- _WORK TASK_:
When writing out the listing below, reproduce every word exactly and skip the pictures.

- _DATASET EXCERPT_:
[Start of Attachment]

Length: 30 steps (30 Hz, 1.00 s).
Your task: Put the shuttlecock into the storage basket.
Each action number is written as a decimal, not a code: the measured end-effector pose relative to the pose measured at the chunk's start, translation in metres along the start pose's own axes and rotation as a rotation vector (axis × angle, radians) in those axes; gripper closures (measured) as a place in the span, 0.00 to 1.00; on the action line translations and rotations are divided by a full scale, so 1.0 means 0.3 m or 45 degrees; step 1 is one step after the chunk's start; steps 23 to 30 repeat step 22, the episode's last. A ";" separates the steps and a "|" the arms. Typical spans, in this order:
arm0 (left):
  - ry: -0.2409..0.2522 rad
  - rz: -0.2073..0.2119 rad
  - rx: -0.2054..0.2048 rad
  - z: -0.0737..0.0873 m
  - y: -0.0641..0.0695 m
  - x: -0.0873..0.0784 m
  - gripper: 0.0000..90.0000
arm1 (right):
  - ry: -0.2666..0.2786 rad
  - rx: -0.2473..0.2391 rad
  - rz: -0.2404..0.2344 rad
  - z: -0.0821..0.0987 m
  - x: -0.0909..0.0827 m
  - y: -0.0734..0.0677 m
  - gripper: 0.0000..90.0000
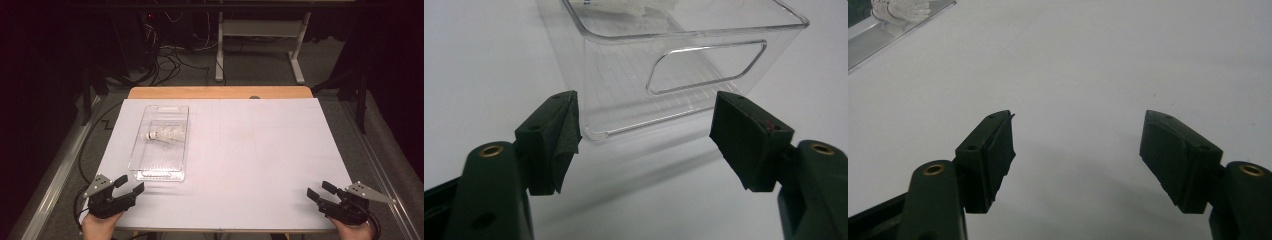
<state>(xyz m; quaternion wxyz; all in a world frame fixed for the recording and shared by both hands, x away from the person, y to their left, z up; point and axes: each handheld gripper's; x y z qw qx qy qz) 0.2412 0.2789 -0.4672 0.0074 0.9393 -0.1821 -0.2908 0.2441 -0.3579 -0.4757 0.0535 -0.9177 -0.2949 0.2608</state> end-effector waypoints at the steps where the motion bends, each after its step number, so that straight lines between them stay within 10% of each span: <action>1: 0.000 0.001 0.001 0.000 0.000 0.000 0.32 | -0.002 -0.005 0.000 0.000 0.001 -0.001 0.33; 30: -0.004 0.010 0.003 -0.001 0.001 0.002 0.33 | -0.001 -0.011 -0.015 -0.004 0.007 -0.004 0.32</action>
Point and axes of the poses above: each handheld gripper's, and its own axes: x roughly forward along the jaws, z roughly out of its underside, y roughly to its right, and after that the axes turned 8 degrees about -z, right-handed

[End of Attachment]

- _FINISHED TASK_:
Length: 30 steps (30 Hz, 1.00 s).
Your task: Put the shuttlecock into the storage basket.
Each action number is written as a decimal, not a code: the measured end-effector pose relative to the pose measured at the chunk's start, translation in metres along the start pose's own axes and rotation as a rotation vector (axis × angle, radians) in those axes; gripper closures (measured) as a place in the span, 0.00 to 1.00; on the action line translations and rotations are divided by a full scale, so 1.0 means 0.3 m or 45 degrees; step 1 is one step after the chunk's start; steps 23 to 30 repeat step 22, the episode's last. A ";" separates the steps and a "|" the arms. Typical spans, in this order:
arm0 (left):
  - ry: -0.2409..0.2522 rad
  - rz: -0.2073..0.2119 rad
  - rx: -0.2054..0.2048 rad
  - z: -0.0737..0.0873 m
  - y: -0.0641..0.0695 m
  - x: -0.0873..0.0784 m
  - gripper: 0.0000..90.0000
arm1 (right):
  - ry: -0.2666..0.2786 rad
  - rx: -0.2473..0.2391 rad
  - rz: -0.2404..0.2344 rad
  - z: -0.0821..0.0987 m
  - x: -0.0909..0.0827 m
  - y: -0.0734..0.0677 m
  - gripper: 0.0000..90.0000
<state>(xyz m; quaternion wxyz; all in a world frame fixed for the recording and shared by both hands, x away from the person, y to their left, z up; point and axes: each handheld gripper's; x y z qw qx qy qz) 0.2412 0.2789 -0.4672 0.0074 0.9393 -0.1821 -0.2908 0.2441 -0.3579 -0.4757 0.0535 -0.9177 -0.2949 0.2608</state> end-effector waypoints at the steps where the motion bends, each after its step number, so that straight lines between them stay within 10% of each span: <action>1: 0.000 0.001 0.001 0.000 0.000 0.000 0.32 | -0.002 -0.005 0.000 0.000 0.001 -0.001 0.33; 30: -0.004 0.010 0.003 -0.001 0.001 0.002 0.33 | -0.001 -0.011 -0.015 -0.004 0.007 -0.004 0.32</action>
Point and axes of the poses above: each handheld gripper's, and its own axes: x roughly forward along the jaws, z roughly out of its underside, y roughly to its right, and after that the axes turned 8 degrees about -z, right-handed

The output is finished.